### Work required
All lines in the material with the string "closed" should be listed.

### Collected material
----------------------------------------
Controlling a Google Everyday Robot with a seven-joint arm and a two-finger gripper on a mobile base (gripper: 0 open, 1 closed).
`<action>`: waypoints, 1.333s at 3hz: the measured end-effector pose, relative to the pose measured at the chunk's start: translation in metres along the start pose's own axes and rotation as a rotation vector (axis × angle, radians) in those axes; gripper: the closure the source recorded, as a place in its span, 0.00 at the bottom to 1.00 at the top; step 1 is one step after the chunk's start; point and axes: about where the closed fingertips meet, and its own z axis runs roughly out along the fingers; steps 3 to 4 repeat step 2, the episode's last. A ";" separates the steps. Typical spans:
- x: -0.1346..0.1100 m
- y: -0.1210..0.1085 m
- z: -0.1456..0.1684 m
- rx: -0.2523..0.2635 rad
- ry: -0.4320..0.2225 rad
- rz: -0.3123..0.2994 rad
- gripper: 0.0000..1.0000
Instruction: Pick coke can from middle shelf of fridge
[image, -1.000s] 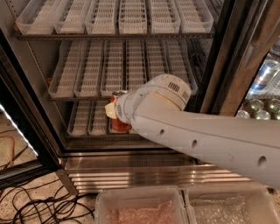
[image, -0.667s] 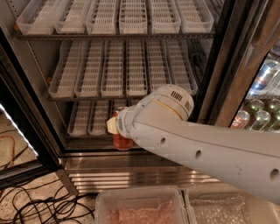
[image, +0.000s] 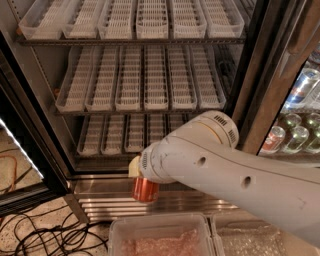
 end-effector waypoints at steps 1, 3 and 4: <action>0.031 0.012 -0.006 -0.070 0.102 0.098 1.00; 0.037 0.024 -0.010 -0.109 0.125 0.158 1.00; 0.037 0.024 -0.010 -0.109 0.125 0.158 1.00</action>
Offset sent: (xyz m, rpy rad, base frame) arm -0.0263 0.0066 -0.0048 0.0683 0.1045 -0.0119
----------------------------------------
### Response area
Controlling a Google Everyday Robot with a seven-joint arm and a two-finger gripper on a mobile base (gripper: 0 open, 1 closed).
`<action>`: waypoints, 1.333s at 3hz: the measured end-effector pose, relative to the pose measured at the chunk's start: translation in metres along the start pose's own axes and rotation as a rotation vector (axis × angle, radians) in those axes; gripper: the closure the source recorded, as a place in its span, 0.00 at the bottom to 1.00 at the top; step 1 is one step after the chunk's start; point and axes: about where the closed fingertips meet, and its own z axis runs roughly out along the fingers; steps 3 to 4 repeat step 2, the episode's last. A ";" separates the steps. Typical spans:

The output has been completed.